▸ **What the task requires**
The stretch wanted below opens at the line containing "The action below" and closes at the line containing "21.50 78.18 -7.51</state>". Please return it exactly, with no other lines.

▸ **Information supplied**

▼

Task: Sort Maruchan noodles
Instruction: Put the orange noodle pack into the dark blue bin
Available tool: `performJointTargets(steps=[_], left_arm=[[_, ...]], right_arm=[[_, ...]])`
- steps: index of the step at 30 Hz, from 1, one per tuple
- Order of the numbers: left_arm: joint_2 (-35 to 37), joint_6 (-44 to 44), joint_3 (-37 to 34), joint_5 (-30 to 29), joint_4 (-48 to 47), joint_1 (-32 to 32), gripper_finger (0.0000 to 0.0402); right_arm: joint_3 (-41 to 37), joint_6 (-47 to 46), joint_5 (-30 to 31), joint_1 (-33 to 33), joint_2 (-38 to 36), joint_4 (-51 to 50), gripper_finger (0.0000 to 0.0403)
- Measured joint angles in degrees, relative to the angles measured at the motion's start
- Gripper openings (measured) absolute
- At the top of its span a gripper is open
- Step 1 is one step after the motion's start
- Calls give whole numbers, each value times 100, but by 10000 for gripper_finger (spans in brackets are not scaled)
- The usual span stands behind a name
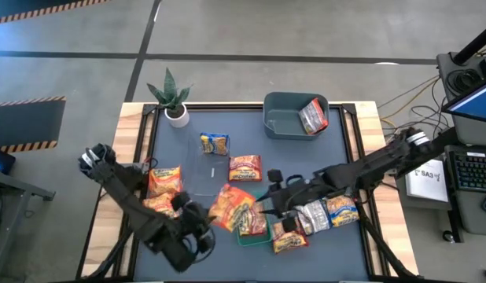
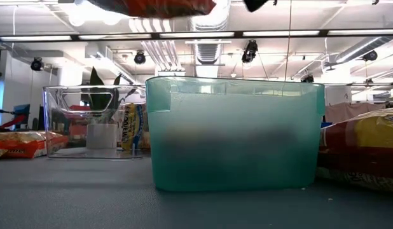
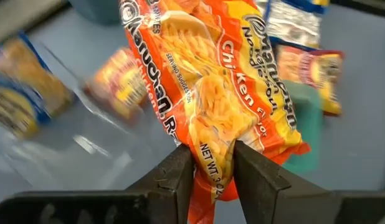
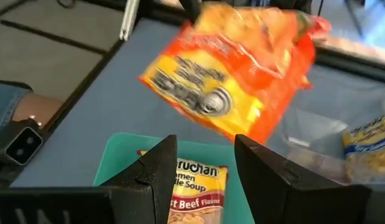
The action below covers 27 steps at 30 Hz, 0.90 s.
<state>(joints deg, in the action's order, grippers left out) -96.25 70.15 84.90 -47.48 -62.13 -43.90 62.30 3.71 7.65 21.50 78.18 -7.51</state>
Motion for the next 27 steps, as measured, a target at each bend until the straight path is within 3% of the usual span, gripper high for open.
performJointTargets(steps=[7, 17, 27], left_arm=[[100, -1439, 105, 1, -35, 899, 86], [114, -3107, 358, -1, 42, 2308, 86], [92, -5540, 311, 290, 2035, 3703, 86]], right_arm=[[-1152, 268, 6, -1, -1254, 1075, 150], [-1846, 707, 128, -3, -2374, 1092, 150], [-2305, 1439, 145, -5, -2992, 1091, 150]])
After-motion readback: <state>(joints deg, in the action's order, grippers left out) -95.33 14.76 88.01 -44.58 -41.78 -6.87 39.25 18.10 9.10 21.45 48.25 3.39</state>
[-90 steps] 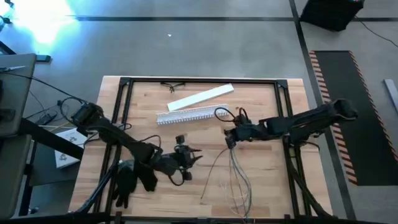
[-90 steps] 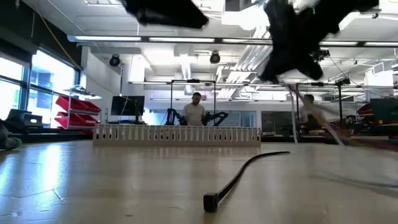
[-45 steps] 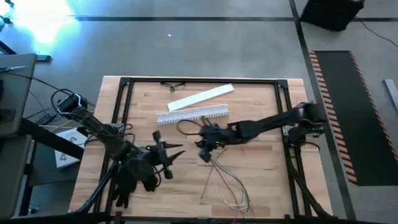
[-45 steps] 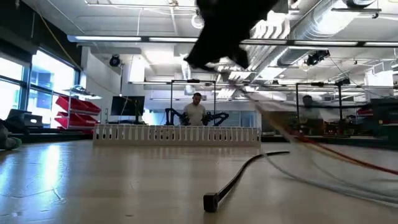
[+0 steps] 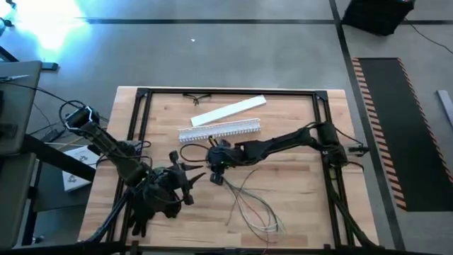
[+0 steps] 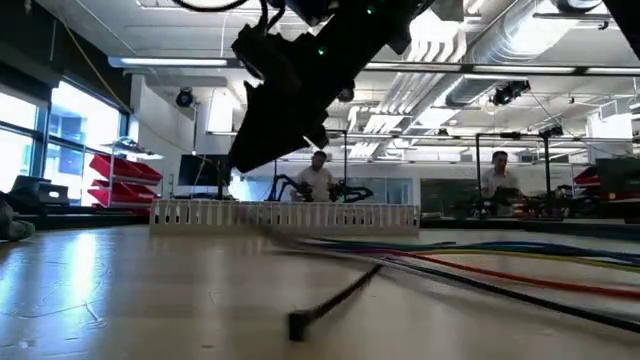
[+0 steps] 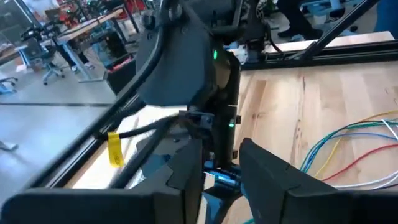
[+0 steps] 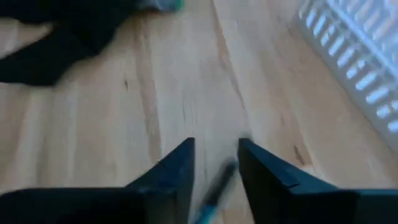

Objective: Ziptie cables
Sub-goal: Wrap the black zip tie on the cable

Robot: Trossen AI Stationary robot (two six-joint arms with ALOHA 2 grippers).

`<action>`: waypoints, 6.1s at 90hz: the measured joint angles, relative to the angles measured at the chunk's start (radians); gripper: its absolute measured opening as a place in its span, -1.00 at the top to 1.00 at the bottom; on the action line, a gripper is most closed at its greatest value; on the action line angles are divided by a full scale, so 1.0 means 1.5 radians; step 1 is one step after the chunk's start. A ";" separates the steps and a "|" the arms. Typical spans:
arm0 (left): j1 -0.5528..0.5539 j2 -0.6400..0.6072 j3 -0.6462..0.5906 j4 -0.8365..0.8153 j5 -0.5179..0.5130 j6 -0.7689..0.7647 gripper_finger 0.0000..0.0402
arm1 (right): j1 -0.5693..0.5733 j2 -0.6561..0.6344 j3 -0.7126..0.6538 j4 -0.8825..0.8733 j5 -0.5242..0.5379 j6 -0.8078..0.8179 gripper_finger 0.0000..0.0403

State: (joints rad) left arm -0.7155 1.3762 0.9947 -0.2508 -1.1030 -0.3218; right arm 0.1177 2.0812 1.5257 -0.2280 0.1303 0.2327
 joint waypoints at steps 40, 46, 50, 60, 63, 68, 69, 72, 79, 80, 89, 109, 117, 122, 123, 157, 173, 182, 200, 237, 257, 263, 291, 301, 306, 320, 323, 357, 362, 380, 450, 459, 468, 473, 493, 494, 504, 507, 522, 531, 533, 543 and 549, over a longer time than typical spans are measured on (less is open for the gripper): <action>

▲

▸ **Output**
The action below covers 27 steps at 30 Hz, 0.90 s.
<state>(joints deg, in the action's order, grippers left out) -96.25 70.15 84.90 -47.48 -62.13 -43.90 62.30 3.71 7.65 21.50 78.18 -7.51</state>

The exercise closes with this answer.